Colombia y Ecuador refuerzan lucha contra el crimen en la frontera
Los gobiernos de Ecuador y Colombia establecerán acciones conjuntas para enfrentar el crimen organizado en la frontera. Antecedentes de inseguridad y narcotráfico marcan la situación.

El gobierno de Ecuador, bajo la presidencia de Daniel Noboa, ha iniciado conversaciones con la administración entrante de Abelardo de la Espriella en Colombia, con el objetivo de abordar la creciente inseguridad en la frontera entre ambos países.

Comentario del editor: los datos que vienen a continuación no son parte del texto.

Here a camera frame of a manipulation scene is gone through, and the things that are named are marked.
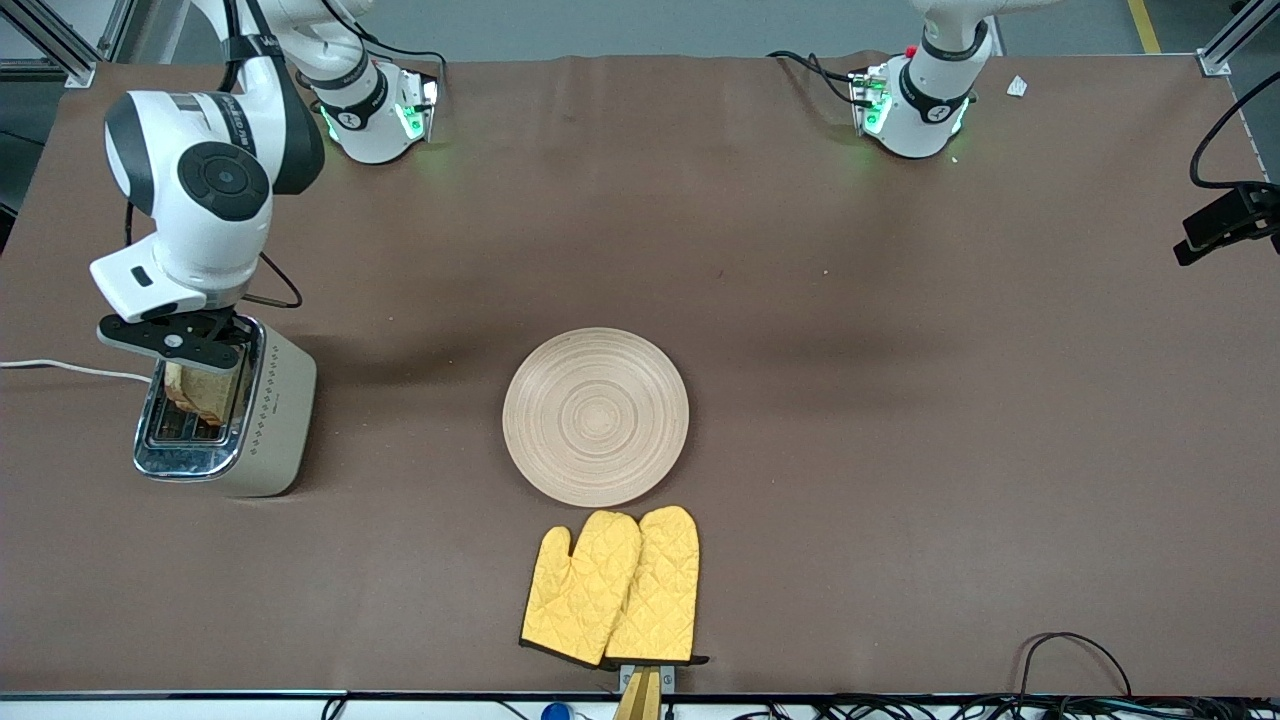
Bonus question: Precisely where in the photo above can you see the round wooden plate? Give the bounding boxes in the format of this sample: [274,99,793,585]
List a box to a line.
[502,327,691,508]

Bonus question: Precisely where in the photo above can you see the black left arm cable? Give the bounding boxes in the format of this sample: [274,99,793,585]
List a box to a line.
[1189,72,1280,191]

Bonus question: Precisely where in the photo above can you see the black looped cable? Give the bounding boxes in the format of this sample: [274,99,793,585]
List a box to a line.
[1019,631,1134,701]

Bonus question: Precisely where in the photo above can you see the black cable bundle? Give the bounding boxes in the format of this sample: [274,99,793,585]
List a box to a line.
[740,694,1280,720]

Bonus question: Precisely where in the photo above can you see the black base cable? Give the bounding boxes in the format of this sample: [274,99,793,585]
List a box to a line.
[767,50,863,107]
[358,38,449,101]

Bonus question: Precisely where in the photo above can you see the green lit base connector plate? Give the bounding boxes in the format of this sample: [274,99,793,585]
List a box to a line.
[850,64,891,137]
[395,66,442,143]

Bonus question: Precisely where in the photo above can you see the aluminium frame profile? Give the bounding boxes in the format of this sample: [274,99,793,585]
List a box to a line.
[1198,0,1280,77]
[0,0,136,89]

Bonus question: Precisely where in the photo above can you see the white toaster power cord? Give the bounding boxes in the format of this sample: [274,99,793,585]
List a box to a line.
[0,358,151,384]

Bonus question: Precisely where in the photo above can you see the yellow quilted oven mitt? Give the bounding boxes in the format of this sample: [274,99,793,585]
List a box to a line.
[605,505,709,666]
[520,510,642,669]

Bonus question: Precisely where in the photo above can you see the brown bread slice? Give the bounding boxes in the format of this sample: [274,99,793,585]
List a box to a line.
[163,360,241,427]

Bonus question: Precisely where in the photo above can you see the wooden stick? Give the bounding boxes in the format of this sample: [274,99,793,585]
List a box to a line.
[612,668,663,720]

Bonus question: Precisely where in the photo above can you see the brown table cover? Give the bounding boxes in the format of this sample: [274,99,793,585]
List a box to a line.
[0,50,1280,698]

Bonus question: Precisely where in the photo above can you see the grey metal bracket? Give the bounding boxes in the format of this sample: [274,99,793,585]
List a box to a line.
[619,662,677,697]

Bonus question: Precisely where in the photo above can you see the beige chrome two-slot toaster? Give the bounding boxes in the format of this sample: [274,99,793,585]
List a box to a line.
[133,318,318,498]

John Reimberg, ministro del Interior ecuatoriano, destacó la urgencia de esta cooperación, enfatizando que las acciones conjuntas deben comenzar de inmediato.

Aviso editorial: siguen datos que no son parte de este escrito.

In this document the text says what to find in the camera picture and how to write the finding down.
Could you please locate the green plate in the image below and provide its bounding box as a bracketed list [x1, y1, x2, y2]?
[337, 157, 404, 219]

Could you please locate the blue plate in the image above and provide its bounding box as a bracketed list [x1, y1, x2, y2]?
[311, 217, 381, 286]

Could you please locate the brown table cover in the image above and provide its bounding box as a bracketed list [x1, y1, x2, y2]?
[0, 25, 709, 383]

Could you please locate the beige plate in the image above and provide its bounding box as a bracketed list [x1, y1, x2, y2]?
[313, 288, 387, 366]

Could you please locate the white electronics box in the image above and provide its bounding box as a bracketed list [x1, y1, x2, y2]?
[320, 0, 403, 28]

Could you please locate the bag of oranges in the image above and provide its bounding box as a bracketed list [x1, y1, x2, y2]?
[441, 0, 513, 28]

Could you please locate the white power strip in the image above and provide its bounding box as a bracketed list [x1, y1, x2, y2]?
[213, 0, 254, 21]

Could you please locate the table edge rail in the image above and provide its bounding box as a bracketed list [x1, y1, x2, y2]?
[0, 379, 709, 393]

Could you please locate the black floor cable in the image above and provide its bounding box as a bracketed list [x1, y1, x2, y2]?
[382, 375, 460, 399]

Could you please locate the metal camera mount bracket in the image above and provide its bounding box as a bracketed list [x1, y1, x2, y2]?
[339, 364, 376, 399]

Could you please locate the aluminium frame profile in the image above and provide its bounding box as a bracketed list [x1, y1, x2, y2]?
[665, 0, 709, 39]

Reimberg señaló que la lucha contra el crimen organizado y el narcotráfico es una prioridad para ambos gobiernos, refiriéndose a la situación crítica experimentada durante el mandato de Gustavo Petro, donde se observó un aumento en los delitos asociados a estas problemáticas. El ministro ecuatoriano afirmó que la administración anterior falló en controlar el flujo de estupefacientes y otros actos del crimen, lo que ha llevado a una creciente percepción de inseguridad en la frontera.

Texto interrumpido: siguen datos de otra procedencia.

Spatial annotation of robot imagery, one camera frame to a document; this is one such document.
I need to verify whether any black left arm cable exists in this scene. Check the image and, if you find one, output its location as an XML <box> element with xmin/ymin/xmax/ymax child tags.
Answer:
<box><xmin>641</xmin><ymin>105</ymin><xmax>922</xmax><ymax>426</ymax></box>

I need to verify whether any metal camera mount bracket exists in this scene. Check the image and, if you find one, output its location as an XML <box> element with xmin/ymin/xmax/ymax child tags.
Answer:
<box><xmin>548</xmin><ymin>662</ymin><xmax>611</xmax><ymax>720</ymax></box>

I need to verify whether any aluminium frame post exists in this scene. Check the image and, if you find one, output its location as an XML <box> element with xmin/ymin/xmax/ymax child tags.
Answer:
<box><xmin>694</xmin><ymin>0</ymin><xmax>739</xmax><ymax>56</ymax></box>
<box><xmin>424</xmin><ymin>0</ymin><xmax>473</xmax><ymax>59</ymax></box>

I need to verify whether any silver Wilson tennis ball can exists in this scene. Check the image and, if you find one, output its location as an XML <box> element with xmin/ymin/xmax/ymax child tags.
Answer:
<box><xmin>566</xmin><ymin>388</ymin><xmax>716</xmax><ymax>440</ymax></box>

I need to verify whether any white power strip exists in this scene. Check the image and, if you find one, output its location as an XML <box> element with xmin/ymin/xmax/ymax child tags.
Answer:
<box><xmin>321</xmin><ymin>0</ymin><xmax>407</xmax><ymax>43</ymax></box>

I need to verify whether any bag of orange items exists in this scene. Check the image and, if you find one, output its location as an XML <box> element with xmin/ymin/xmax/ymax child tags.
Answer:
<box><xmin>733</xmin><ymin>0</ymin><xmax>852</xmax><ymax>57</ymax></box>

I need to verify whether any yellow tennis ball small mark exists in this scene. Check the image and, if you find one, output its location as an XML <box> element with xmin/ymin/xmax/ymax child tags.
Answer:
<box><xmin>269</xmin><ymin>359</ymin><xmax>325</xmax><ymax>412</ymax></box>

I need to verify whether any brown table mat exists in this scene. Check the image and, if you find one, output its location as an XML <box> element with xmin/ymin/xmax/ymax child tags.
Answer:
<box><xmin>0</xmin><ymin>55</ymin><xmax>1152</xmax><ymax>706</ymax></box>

Como parte del nuevo plan, el gobierno ecuatoriano implementará operaciones militares en conjunto con las fuerzas armadas colombianas para combatir las organizaciones delictivas que operan en la zona fronteriza. Reimberg hizo hincapié en que no se puede permitir que persistan "puertas abiertas" al narcotráfico y al terrorismo, así como la provisión de armamento a grupos insurgentes.
Este renovado enfoque en la seguridad se produce en un contexto de tensiones entre los líderes de ambos países. Durante la administración de Petro, hubo denuncias de falta de colaboración en materia de seguridad, lo que también llevó a Noboa a adoptar medidas arancelarias contra Colombia, en un intento por presionar a su homólogo colombiano a tomar acción con respecto a la problemática del crimen transfronterizo.
Las consecuencias de la inacción previa y la falta de coordinación bilateral podrían ser graves, no solo para Colombia y Ecuador, sino también para la región en su conjunto. La frontera entre ambos países ha sido históricamente un punto caliente para el tráfico de drogas y otras actividades ilegales, afectando la calidad de vida y la seguridad de las comunidades locales.
A medida que estos nuevos gobiernos buscan implementar medidas más estrictas y efectivas, se espera que la colaboración bilateral genere un impacto significativo en el control del crimen organizado. La situación en la frontera permanecerá bajo observación, ya que tanto Ecuador como Colombia intentan revertir los efectos negativos de la criminalidad que ha permeado estas áreas durante años.
En los próximos días, se anticipa el anuncio de acciones específicas y operativos conjuntos que marcarán el inicio de una nueva etapa en la cooperación entre ambos países en materia de seguridad.